The four factors to be considered when determining whether the use of a work, is fair use, are: (1) the purposes and character of the use, including whether such use is of a commercial nature or is for nonprofit education purposes; (2) the nature of the copyrighted work; (3) the amount and substantiality of the portion used in relation to the copyrighted work as a whole; and (4) the effect of the use upon the potential market for or value of the copyrighted work. 17 U.S.C. § 107. 

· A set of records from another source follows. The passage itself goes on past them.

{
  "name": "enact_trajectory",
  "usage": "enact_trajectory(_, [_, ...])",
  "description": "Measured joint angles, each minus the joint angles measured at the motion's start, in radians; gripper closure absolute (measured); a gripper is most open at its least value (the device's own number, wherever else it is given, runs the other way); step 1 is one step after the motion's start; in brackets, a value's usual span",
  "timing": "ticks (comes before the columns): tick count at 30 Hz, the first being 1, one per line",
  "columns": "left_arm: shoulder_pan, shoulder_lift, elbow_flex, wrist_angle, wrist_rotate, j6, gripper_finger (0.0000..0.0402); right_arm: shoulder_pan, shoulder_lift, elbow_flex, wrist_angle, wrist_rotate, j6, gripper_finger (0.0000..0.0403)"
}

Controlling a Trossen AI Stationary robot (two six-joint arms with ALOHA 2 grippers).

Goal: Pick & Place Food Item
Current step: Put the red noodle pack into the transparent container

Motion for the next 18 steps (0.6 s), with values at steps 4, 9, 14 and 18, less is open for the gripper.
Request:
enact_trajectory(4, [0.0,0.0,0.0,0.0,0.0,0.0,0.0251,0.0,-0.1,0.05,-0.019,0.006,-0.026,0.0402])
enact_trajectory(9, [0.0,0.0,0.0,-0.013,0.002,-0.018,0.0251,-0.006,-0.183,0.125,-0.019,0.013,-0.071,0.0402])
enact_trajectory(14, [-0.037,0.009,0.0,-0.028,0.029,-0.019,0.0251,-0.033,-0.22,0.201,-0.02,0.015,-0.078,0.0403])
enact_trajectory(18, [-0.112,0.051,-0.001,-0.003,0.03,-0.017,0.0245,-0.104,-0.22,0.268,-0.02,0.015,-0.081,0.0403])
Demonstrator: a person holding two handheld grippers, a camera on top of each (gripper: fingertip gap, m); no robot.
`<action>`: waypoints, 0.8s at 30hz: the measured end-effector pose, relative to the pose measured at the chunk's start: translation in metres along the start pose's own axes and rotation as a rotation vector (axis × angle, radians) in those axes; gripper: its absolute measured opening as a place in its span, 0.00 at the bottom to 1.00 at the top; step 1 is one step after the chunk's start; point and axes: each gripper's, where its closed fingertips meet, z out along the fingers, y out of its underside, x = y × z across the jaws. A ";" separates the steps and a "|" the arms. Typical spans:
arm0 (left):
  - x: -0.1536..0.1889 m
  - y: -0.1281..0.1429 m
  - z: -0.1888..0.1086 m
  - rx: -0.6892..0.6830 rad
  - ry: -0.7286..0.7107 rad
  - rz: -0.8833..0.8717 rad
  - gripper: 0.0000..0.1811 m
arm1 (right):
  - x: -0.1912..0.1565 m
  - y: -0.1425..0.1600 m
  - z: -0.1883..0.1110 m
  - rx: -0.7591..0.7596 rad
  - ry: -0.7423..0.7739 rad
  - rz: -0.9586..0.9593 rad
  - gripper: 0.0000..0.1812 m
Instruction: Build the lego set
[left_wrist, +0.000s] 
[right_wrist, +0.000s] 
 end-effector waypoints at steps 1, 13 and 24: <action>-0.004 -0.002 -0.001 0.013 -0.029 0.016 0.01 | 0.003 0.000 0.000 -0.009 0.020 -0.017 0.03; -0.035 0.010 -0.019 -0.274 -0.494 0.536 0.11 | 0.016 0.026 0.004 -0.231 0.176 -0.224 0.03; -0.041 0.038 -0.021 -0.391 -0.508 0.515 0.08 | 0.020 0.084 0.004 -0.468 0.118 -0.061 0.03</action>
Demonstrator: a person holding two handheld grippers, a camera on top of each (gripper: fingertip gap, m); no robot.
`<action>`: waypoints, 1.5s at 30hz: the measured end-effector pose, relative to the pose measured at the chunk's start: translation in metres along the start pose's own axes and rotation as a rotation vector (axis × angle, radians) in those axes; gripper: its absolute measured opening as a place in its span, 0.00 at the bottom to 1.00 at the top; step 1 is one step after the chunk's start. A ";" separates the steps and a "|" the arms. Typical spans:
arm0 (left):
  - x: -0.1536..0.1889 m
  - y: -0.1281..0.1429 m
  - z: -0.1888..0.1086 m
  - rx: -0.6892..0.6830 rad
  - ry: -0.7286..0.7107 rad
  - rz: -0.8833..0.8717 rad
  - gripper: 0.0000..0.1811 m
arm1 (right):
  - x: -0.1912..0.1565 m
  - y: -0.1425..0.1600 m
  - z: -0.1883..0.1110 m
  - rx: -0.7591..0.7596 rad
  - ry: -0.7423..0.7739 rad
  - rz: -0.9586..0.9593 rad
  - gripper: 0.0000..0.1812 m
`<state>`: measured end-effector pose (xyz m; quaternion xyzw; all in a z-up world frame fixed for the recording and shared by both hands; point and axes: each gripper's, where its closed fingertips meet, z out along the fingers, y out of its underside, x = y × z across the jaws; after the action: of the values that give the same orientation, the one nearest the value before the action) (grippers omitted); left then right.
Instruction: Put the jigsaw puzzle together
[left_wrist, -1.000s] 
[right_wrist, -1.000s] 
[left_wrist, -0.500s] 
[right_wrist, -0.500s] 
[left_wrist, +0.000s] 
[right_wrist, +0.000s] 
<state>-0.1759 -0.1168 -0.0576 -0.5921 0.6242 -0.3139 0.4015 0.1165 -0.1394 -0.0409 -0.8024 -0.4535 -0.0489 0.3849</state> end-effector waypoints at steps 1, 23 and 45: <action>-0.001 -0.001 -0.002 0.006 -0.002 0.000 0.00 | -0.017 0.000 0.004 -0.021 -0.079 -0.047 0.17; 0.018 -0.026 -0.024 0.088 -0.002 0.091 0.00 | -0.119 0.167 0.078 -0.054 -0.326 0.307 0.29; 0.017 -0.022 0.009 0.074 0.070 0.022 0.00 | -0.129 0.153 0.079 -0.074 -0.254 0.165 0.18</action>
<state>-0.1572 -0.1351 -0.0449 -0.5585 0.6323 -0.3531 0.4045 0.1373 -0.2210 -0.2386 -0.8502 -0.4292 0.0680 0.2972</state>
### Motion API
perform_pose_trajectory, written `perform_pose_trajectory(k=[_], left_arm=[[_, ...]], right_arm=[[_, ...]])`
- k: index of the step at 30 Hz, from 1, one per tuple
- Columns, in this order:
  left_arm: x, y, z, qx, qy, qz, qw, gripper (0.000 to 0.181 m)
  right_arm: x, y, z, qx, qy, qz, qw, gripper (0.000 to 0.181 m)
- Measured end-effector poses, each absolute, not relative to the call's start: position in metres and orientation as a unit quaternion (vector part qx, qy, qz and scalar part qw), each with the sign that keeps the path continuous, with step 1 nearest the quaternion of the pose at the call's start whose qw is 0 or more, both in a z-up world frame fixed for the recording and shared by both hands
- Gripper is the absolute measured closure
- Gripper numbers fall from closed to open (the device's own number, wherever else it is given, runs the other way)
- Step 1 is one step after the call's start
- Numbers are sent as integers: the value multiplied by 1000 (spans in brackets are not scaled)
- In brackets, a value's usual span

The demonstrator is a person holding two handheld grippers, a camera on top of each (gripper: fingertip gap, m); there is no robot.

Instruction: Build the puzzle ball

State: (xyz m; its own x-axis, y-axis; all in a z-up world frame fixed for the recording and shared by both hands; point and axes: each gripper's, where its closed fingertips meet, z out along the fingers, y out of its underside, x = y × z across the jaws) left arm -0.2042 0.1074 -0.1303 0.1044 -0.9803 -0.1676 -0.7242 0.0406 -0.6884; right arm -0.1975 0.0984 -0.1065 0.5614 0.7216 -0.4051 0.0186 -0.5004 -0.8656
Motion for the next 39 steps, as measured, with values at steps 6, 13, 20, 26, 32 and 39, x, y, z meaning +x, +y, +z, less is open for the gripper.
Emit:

Judge Chin found that a key consideration, as part of the inquiry into the first factor, was whether the use of the copyrighted work is transformative. That is, does the new work add "something new, with a further purpose or different character, altering the first with new expression, meaning, or message; it asks, in other words, whether and to what extent the new work is 'transformative.'" Author's Guild v. Google, Inc., No. 05-cv-8136, 2013 U.S. Dist. LEXIS 162198, at *19-20 (S.D.N.Y. Nov. 14, 2013); see Campbell v. Acuff-Rose Music, Inc., 510 U.S. 569, 579 (1994). 

In addressing this action, Judge Chin held that Google's use of the copyrighted works was "highly transformative," because Google transformed books into digitized text that can be used by scholars, researchers and others to find books, and it may be used for substantive research, including data mining and text mining in new areas, thus opening up new fields of research. Authors Guild, 2013 U.S. Dist. LEXIS 162198, at *22. While Judge Chin acknowledged the fact that Google is a for-profit company, and that this weighed against a finding of fair use, he found that Google Books serves several important educational purposes and because of this, the first factor of the fair use test strongly favors a finding of fair use

In turning to the second factor, the nature of the copyrighted work, Judge Chin found that a majority of the books in Google Books (93 percent) were non-fiction and the books were published and available to the public, and these considerations favored a finding of fair use. 

Although Judge Chin found the third factor, "the amount and substantiality of the portion used in relation to the copyrighted work as a whole," to weigh slightly against a finding of fair use because Google copied the full text of books, he also found it significant that Google limited the amount of text it displays in response to a search. 

The fourth factor was "the effect of the use upon the market for or value of the copyrighted work." Judge Chin found that a reasonable fact finder could only find that Google Books enhanced the sales of books to the benefit of copyright holders. Google Books provides a way for authors' works to become noticed and potentially purchased. Google Books provides authors with a potentially larger audience and potentially increased book sales. This factor weighed strongly in favor of a finding of fair use.

Overall, Judge Chin found that Google Books "provides significant public benefits. It advanced the progress of the arts and sciences, while maintaining respectful consideration for the rights of authors and other creative individuals, and without adversely impacting the rights of copyright holders." Authors Guild, 2013 U.S. Dist. LEXIS 162198, at *27-28. Therefore, Google was entitled to summary judgment holding that Google's actions were a fair use. 

This does not appear to be the end of the story, as The Authors Guild has announced plans to appeal the decision.